Here’s the bike news that caught our eye this week:
– We’d be remiss not to start today’s roundup with a feature about people who found love by bicycle.
– A new study out of Montreal shows that cycle tracks—also known as separated bike lanes—reduce bike related crashes by 28%. Meanwhile, attempts to remove a new, successful cycle track in New York City continue to escalate.
– Bicycles now carry nearly as many people across London’s bridges as private cars do, and are expected to surpass them if numbers of riders continues to grow apace.
– Safety in numbers—the theory that bicycling becomes safer when more people ride bikes—has been borne out in the numbers once again, this time in Minneapolis.
– To make the already bikeable, walkable streets of Strasbourg, France even more friendly, the city is lowering its speed limit to 30km or 18 miles per hour.
– A publisher in Capetown, South Africa thought her city should have a bike map…so she put a GPS unit on her handlebars and made one.
– Long Beach has eliminated its now infamous bicycle registration fee.
– In San Francisco, the number of reported injuries resulting from traffic crashes involving a bicycle went up 7% last year.
– In Florida, recent publicity for bicycling traffic deaths has led to questions about appropriate penalties and a call for empathy and education.
– When you’re bicycling or walking, you’re more likely to be in a crash with a hybrid car than a regular old internal combustion machine.
– On the other hand, if you’re attacked by a leopard, your mountain bike might be what saves your life.
– Texas could be the next state to pass complete streets legislation.
– Los Angeles is getting its first bike corral and perhaps its first bicycle activist on city council.
– Hold on and get ready for a lengthy, opinionated review of the major cargo bikes currently on the market.

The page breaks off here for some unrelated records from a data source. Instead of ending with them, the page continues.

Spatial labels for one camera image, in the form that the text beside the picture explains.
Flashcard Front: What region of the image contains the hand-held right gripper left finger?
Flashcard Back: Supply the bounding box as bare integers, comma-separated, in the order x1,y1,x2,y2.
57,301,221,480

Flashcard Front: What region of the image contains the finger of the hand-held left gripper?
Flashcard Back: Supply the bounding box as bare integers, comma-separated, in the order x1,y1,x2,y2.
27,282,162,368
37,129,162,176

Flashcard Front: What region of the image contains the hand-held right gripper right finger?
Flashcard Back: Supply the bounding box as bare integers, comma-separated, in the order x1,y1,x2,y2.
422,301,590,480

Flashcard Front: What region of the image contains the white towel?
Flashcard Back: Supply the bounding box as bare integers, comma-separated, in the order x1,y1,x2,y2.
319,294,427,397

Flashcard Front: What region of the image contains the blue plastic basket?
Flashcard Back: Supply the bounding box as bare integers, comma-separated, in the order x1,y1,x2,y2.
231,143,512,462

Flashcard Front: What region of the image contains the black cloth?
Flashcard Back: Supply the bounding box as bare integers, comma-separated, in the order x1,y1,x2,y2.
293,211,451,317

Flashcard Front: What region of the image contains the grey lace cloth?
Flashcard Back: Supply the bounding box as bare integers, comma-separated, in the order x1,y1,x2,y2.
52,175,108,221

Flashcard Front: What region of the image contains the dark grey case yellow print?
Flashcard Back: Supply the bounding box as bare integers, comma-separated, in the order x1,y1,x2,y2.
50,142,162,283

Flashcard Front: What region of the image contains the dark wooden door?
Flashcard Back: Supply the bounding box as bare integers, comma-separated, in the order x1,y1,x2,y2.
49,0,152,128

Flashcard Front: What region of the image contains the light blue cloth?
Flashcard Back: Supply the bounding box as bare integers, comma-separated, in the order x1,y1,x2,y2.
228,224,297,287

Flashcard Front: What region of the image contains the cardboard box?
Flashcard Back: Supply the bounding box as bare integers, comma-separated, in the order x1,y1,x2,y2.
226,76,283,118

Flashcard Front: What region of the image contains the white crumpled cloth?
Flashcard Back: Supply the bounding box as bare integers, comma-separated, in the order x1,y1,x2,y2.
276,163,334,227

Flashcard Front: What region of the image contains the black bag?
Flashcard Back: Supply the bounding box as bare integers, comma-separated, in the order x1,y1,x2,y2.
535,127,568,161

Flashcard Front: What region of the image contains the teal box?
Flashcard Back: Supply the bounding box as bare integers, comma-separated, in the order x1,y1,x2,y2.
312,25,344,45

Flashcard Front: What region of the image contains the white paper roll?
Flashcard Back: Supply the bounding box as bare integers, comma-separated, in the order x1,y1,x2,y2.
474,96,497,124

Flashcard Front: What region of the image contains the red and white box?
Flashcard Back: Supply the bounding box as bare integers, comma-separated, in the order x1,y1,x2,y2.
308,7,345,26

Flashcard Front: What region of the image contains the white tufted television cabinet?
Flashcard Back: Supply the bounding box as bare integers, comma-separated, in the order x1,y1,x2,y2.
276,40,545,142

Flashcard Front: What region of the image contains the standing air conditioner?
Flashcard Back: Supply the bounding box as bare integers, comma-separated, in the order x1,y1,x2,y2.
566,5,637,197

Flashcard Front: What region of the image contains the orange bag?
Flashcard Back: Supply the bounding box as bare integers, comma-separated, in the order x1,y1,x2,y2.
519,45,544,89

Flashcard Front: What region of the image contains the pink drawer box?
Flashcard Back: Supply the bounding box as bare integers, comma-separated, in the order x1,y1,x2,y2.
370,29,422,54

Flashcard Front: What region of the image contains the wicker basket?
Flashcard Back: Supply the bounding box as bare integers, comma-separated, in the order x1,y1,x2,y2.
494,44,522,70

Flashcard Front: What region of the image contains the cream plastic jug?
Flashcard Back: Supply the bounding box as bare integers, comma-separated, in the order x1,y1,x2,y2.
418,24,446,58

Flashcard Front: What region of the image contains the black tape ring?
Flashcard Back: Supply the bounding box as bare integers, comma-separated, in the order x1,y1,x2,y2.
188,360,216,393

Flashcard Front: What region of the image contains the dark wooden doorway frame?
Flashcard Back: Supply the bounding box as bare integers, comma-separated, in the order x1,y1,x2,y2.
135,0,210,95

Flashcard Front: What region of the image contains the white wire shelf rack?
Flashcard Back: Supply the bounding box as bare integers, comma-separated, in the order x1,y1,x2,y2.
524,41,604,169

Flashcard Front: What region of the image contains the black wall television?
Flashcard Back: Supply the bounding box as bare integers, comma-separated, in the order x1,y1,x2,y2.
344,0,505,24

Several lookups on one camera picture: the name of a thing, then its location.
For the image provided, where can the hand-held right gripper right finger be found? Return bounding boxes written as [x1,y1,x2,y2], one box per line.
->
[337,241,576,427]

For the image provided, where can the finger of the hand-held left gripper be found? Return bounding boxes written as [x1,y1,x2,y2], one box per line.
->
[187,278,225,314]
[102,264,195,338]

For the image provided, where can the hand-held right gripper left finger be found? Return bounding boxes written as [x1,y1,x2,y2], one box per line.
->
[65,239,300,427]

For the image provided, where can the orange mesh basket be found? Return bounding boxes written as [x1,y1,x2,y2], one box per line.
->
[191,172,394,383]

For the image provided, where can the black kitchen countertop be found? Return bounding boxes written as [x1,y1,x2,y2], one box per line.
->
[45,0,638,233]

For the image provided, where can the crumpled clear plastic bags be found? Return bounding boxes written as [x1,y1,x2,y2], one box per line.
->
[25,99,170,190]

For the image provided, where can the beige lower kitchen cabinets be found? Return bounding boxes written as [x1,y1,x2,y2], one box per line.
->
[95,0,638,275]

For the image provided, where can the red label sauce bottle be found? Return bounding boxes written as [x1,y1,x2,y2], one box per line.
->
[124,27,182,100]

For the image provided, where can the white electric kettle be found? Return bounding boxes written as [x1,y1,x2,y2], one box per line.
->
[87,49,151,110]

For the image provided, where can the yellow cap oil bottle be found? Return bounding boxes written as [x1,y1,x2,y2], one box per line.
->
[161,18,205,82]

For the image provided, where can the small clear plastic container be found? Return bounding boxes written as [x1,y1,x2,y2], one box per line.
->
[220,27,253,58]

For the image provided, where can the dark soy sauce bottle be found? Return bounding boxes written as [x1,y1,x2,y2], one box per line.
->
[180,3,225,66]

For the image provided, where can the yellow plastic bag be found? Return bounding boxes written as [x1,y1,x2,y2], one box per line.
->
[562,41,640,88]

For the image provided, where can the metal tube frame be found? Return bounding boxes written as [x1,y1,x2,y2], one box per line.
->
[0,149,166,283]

The 100+ comments are almost as interesting as the article itself.
Thanks for reading.
BikePortland has served this community with independent community journalism since 2005. We rely on subscriptions from readers like you to survive. Your financial support is vital in keeping this valuable resource alive and well.
Please subscribe today to strengthen and expand our work.

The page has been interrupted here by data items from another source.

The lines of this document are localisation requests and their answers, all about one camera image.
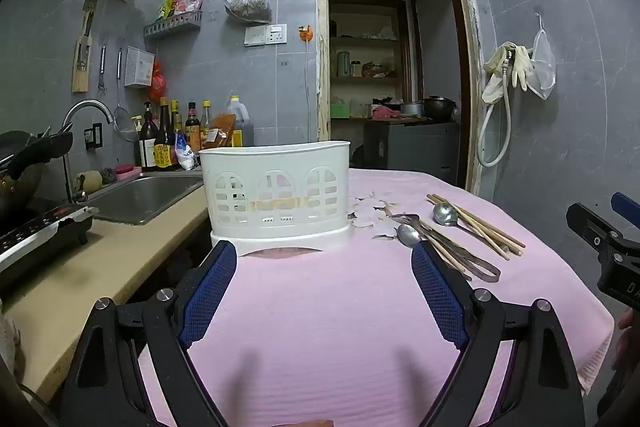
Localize metal faucet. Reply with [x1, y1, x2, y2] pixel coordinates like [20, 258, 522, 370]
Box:
[61, 99, 115, 202]

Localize white cloth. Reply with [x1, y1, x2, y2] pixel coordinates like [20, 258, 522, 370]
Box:
[0, 299, 25, 380]

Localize metal mesh strainer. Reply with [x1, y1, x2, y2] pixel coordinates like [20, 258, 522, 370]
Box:
[114, 48, 141, 142]

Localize pink floral tablecloth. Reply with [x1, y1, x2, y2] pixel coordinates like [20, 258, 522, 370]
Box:
[137, 167, 616, 427]

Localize wooden shelf unit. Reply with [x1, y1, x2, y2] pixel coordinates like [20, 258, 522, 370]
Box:
[329, 0, 412, 120]

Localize black pot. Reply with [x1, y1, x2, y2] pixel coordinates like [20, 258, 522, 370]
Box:
[422, 96, 458, 123]

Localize yellow cap clear bottle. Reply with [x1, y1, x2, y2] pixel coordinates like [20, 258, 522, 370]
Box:
[200, 100, 214, 150]

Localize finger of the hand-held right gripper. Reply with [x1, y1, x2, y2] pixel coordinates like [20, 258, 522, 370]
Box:
[611, 192, 640, 228]
[566, 203, 626, 258]

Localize white plastic utensil holder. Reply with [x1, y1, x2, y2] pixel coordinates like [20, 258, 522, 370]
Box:
[199, 141, 355, 257]

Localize induction cooker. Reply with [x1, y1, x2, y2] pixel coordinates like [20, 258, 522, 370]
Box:
[0, 202, 100, 293]

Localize wooden knife board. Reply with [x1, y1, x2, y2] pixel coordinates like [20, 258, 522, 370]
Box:
[72, 0, 98, 94]

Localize wooden door frame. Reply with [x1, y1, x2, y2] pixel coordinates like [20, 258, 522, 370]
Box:
[315, 0, 496, 202]

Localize white cable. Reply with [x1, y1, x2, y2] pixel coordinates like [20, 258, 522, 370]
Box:
[303, 40, 311, 112]

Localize dark soy sauce bottle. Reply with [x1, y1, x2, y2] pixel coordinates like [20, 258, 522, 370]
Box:
[154, 97, 177, 171]

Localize large oil jug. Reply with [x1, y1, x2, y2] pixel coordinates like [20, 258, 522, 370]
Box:
[225, 94, 256, 148]

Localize dark metal tongs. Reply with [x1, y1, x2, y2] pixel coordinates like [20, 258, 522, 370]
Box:
[390, 213, 502, 283]

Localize orange spice packet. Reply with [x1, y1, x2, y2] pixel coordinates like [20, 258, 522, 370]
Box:
[204, 114, 238, 148]

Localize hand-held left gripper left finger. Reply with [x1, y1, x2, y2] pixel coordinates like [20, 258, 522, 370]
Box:
[59, 239, 238, 427]

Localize stainless steel sink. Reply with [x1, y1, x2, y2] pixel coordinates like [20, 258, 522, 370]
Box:
[90, 174, 205, 226]

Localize red plastic bag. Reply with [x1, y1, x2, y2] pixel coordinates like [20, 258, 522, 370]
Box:
[149, 61, 167, 104]

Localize clear plastic bag on hook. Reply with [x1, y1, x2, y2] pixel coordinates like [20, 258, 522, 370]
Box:
[527, 13, 557, 100]

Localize hanging metal peeler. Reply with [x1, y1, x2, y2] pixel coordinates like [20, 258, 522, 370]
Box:
[98, 46, 109, 96]

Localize loofah sponge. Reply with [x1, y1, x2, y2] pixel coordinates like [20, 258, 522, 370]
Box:
[74, 172, 103, 194]

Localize red cap sauce bottle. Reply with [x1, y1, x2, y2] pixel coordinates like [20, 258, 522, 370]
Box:
[185, 102, 202, 152]

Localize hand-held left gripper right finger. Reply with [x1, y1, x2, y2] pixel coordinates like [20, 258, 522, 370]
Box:
[411, 239, 586, 427]

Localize white wall box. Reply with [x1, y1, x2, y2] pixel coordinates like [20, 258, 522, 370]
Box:
[124, 47, 156, 88]

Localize person's right hand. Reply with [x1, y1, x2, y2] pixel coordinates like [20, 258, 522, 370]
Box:
[614, 307, 640, 370]

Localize colourful snack packets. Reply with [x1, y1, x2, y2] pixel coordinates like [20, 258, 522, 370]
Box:
[157, 0, 203, 18]

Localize grey wall shelf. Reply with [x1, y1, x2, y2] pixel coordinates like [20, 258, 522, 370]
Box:
[144, 10, 202, 40]

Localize yellow cap dark bottle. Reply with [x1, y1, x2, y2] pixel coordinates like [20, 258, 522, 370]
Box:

My wife and I didn’t meet while riding but our first date was to a bike shop.
The “safety in numbers” correlation is interesting. I’ve always assumed it is solely a result of people driving cars being more cautious and more aware of how to behave around people on bikes, as bikes become more common. Which is probably the primary cause of this correlation, but it might be more than that.
As more switch to cycling as a transportation option, we are getting deeper into the subset of people that are inherently more timid or cautious. Initially, these people probably increase the injury rates, simply because like for all new cyclists there is a learning curve. But then, due to their general level of caution, these people probably bring the injury rate down. Both due to their general safety-oriented mannerisms, as well as their natural selection of inherently safer “low traffic” routes. All in theory, of course. I have not seen any studies mention this effect.

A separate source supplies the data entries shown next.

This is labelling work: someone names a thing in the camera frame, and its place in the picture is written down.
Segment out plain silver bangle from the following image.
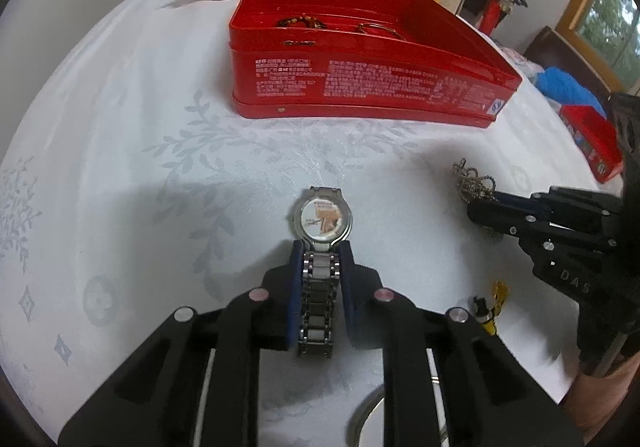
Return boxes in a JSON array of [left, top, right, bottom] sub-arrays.
[[351, 377, 446, 447]]

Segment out blue cloth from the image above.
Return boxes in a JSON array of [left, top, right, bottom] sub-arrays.
[[537, 67, 608, 118]]

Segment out wooden framed window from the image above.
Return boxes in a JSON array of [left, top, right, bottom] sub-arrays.
[[555, 0, 640, 93]]

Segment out silver chain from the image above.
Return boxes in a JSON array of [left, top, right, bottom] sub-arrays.
[[451, 158, 503, 243]]

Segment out yellow black small trinket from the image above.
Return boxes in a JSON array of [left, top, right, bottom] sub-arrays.
[[472, 279, 511, 338]]

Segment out large red tin box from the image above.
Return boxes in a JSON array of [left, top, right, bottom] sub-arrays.
[[228, 0, 523, 129]]

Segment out small red tin box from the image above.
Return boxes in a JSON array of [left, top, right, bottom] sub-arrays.
[[559, 104, 626, 184]]

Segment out twisted silver bangle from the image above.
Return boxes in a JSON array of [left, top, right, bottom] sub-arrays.
[[356, 21, 408, 39]]

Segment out dark wooden headboard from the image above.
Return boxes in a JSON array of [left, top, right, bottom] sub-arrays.
[[525, 26, 613, 103]]

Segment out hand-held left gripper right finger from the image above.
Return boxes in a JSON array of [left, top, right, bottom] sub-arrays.
[[340, 244, 586, 447]]

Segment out person's right forearm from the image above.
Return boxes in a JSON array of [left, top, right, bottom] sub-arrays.
[[562, 357, 640, 433]]

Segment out large brown bead bracelet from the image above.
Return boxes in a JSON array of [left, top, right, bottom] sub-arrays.
[[276, 15, 328, 30]]

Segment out red cloth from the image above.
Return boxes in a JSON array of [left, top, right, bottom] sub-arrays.
[[477, 2, 502, 35]]

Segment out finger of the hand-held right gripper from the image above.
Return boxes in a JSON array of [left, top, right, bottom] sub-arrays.
[[492, 186, 626, 235], [467, 200, 621, 253]]

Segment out silver wristwatch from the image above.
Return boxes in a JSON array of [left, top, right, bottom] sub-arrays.
[[291, 186, 354, 358]]

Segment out white tablecloth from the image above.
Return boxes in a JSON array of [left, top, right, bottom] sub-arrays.
[[0, 0, 626, 447]]

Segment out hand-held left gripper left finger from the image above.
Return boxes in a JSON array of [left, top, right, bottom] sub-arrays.
[[57, 241, 306, 447]]

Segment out floral bedding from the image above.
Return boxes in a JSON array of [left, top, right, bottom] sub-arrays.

Something that should be considered is that perhaps the percentage of cyclist that report accidents is going down.
Here in Minneapolis I’ve waited over an hour for a police officer to show up to take a report on a right-hook hit and run. How many people give up before that and just go to work if they’re not seriously injured?
interesting, that study showing higher incidence of ped/bike injury crashes involving hybrids. they seem to come to the conclusion that its a noise issue – ie that the hybrid engines comparative silence is the culprit – yet the scenarios in which they cite crashes (mostly low-speed scenarios – backing, pulling into parking spaces, things of that ilk) are *exactly* the scenarios in which ive come to the conclusion (completely unscientifically, mind you – but i spend a LOT of time riding in traffic gathering my unscientific data 🙂 ) that the average driver of a hybrid or electric car is FAR more tentative, lacking in confidence, erratic and unpredictable than typical for other drivers. man, what a run-on sentence. but in all seriousness, after nearly 200k miles on a bike in traffic, you begin to establish certain stereotypes about certain types of cars and how they are driven – and mine for hybrids and electrics is that theyre driven *badly*. the most dangerous drivers on the road, in my humble opinion, silent engines or not.
I think its an absolutely amazing idea to reduce the city speed limit Strasbourg, France to 18mph. Life would be so much more enjoyable for everyone.
I found love by bicycle – I’m dating the ER nurse who tended to my injuries after a crash. I haven’t seen my trainer since I gave her a bike for Christmas.